While I am prudish, I am not a prude. I passionately consume all manner of Kardashian and Housewives and can rap a nasty tune or two with relish, but the normalizing and minimizing of the consumption of sex for entertainment that is rampant in today’s culture should leave no question as to why marriages (particularly self-proclaimed “Christ-centered unions”) are eroding at the very seams. The number of marriages that I can point out to my daughter as beacons of partnership and pride are dwindling.
Strip clubs are not glamorous. They are not exotic. They are not aspirational. They are seedy and dirty and perverse and sad. It’s not coincidental that strip clubs don’t offer free childcare. They are not family friendly destinations. They are not friendly to your family. In fact, attending them, will most assuredly spell doom for all future family fun. And that isn’t just because naked babysitters aren’t included in the price of admission. Not many lighthouses are clandestinely nestled inside cliff caves.
The same way I wouldn’t toss a fiver to a stranger in a gas station parking lot willing to shake her unclothed body against my husband’s, I cannot understand why, as women, we have allowed ourselves to believe that strip clubs and pornography are innocent ways for our husbands to blow off steam or bond with the guys. There is no innocence in flirting with destruction and being surprised when it wreaks havoc. There is no way to open the door to adultery, invite it in a few feet and then tell it, “thanks for the free sample of cookies, but I really don’t want to buy the whole box because I’m watching my weight.”

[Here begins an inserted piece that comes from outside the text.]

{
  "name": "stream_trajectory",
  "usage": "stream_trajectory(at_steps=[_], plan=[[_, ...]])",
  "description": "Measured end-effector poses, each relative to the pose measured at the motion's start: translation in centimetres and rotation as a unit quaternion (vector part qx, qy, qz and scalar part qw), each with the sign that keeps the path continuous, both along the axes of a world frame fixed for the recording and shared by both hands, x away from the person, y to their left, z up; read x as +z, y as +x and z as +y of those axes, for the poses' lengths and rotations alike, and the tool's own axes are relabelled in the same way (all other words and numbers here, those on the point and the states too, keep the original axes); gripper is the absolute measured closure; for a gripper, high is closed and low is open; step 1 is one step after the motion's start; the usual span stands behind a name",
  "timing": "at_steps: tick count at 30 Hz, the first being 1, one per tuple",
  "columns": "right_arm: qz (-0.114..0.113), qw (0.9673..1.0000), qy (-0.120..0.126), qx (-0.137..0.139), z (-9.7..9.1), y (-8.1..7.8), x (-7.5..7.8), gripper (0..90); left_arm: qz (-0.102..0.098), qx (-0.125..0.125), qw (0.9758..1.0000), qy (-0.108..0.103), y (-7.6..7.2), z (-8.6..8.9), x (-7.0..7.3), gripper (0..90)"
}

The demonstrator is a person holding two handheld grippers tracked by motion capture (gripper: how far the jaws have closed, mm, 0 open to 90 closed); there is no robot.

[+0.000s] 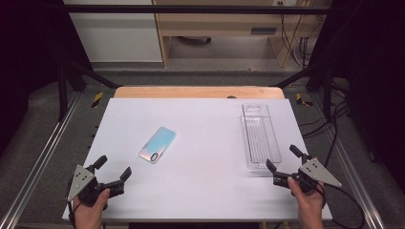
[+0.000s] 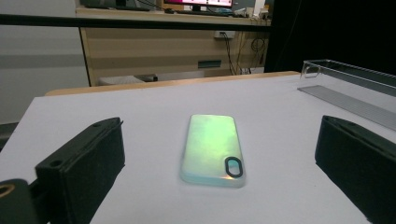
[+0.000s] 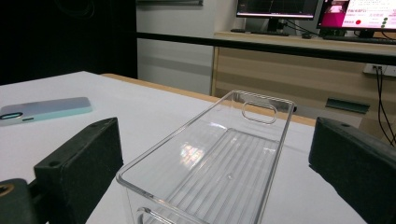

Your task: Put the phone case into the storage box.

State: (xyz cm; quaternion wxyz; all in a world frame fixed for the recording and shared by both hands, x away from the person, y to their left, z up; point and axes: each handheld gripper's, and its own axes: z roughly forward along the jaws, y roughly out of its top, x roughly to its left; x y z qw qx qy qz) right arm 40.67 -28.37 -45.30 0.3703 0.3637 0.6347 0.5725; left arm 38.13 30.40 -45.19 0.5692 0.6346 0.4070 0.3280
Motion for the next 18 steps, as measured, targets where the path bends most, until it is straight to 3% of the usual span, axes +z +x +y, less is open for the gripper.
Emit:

I am the first to admit that I have become wholly desensitized to the presentation and oversexualization of everything these days. Naming my favorite TV shows, I am shocked that other than, um, MasterChef Jr. there is nothing remotely wholesome… be it gratitutous flesh, the minimization of affairs and all manner of infidelity, the purchase of sex, the language… it’s just… it’s no wonder. It’s no wonder we have forgotten how to so much as bat an eye when things crumble around us.
Here’s the thing… immorality IS fun. For a while. That’s the lure, and that’s the danger. I mentioned last week that during worship at church I unwrapped a WintOGreen Lifesaver and popped it in my mouth to freshen my breath. Only it had spend too many minutes packaged with the soap, so it tasted awful. But it took me a while to (1) convince myself it was horrendous and (2) to realize I didn’t have to finish it. The entrapment of sin is so similar… what looks and promises to be sweet, will inevitably begin to lose its sweetness and taste sour and bitter. We have a choice. We can keep it in because it should be as sweet as it looked from the outside, or at the first taste of bitterness we can spit it out and walk away.
The solution, of course, isn’t to spend all day chanting praise music and streaming marathons of 700 Club (I mean you cannnn do that, but let’s be authentic believers who are socially and culturally relevant too, okay?). I still fully plan to workout to Bravo on the daily, binge The Good Wife with my husband (though, I will not watch Scandal any more, but I still love you, Kerry Washington). How foolish to suggest that we rise up and protest the Hollywood machine. Just. No. The solution is to “strip” away (haaaa) the pretense that wanton and immoral behavior are tolerable, acceptable, “fine,” and even “good.” Stop glorifying the unglorifiable. We’re better than that, and the things that are precious are too valuable for that.